After volunteering in the emergency department of a county hospital for several months, I realized how difficult it is for physicians to truly fix medical issues rooted in socioeconomic inequality.
A flow of patients would enter the ED with various conditions. Nearly every minute, a slew of blood tests, ultrasounds, and various other modalities were charged to patients. While some patients could afford this expensive quality care, it was obvious that many patients were from economically disparaged backgrounds. Those who had health insurance would likely have to pay a small fraction of the cost, but now that they had become a “higher risk,” their health insurance premiums would also likely rise. Those who didn’t have health insurance had to pay out of pocket. Some couldn’t even do that — this cost was billed to the government.
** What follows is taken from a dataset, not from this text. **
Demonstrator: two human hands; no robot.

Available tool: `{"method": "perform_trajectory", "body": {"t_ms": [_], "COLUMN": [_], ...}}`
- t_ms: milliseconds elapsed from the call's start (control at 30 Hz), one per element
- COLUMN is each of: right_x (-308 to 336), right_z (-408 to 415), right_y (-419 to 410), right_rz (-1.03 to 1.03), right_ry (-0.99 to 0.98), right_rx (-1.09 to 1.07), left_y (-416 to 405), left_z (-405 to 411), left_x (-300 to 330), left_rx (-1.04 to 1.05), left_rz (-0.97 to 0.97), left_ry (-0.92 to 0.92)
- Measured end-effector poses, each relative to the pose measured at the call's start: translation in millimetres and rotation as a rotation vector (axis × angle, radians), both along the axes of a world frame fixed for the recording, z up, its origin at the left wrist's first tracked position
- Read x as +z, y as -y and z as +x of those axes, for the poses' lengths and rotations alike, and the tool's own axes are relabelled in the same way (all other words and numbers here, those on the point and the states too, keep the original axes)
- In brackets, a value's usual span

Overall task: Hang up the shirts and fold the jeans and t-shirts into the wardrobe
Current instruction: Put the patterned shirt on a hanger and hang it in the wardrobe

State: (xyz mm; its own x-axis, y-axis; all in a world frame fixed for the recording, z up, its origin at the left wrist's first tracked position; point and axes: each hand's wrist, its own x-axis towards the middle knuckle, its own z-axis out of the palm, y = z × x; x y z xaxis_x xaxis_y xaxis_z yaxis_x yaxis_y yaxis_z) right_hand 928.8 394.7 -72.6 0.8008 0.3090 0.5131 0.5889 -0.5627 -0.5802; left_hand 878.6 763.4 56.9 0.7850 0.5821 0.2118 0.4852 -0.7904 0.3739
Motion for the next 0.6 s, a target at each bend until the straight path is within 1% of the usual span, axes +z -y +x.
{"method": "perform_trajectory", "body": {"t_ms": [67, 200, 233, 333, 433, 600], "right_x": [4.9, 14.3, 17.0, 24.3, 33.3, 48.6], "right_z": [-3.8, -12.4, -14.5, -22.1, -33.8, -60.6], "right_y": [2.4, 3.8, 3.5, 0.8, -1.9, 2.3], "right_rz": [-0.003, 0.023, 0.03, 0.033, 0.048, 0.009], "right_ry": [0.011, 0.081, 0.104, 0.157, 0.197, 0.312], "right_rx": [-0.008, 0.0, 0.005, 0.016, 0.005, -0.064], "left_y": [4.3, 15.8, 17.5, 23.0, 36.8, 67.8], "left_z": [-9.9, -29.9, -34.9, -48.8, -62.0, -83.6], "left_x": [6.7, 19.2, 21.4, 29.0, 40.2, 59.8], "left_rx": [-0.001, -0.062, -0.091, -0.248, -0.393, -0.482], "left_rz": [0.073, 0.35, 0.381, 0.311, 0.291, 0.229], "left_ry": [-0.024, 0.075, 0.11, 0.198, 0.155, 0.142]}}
As the Republican Party proceeds to vote on healthcare reform, the attention of healthcare policy has shifted away from the people who utilize these laws daily to bill patients (i.e. hospital administrators and physicians) to those who sit in chair in Washington D.C. While certainly the Affordable Care Act (ACA) has made cost of healthcare more affordable to millions of Americans, insurance companies continue to set high premiums. This issue is exacerbated when the focus of “the cost of care” is insurance-dependent. When policy makers refer to the “cost of care,” they typically mean what the government or insurers pay to providers (i.e. hospitals and physicians), whereas providers typically measure the cost based on reimbursement. But the “cost of care” does not accurately represent the actual cost of the resources and procedures used, which is rising dramatically.
Virtually devoid of this discussion is the responsibility that physicians and public health experts have. While certainly policy makers bear the brunt of responsibility, the media coverage shouldn’t remove physicians and hospital administration from responsibility.
Ultimately, higher healthcare expenditure isn’t associated positively with better access to healthcare or the physicians’ ability to provide high quality care. To illustrate this point, a 2008 comparative study from Dartmouth College’s Brenda Sirovich compared physicians in cities with low costs of care and high costs of care. Physicians in cities with low costs of care typically called patients back less and utilized many less tests to confirm their diagnosis when compared to their higher-spending region counterparts. They did this without compromising the quality of care.
Remarkably, this illustrates the potential for tremendous waste in our healthcare system. A study by Donald Berwick at Harvard University in 2012, showed that nearly 14 percent of total waste is clinical waste, which could be prevented largely from standardizing efficient practices and replacing costly services with less-resource-intensive alternatives.
Most of the peer-reviewed literature presented about the real cost of care provides clear evidence that there is tremendous waste in the healthcare system. Nearly $1 trillion, by some estimates.
Much of it presents itself in the hospital — how a physician prescribes medication or approaches the medical condition all influence the issue of cost. Neglecting this discussion in the media diverts the attention from the tangible actions that physicians can and should be taking to shady politics that may or may not ever manifest into tangible changes for the general public.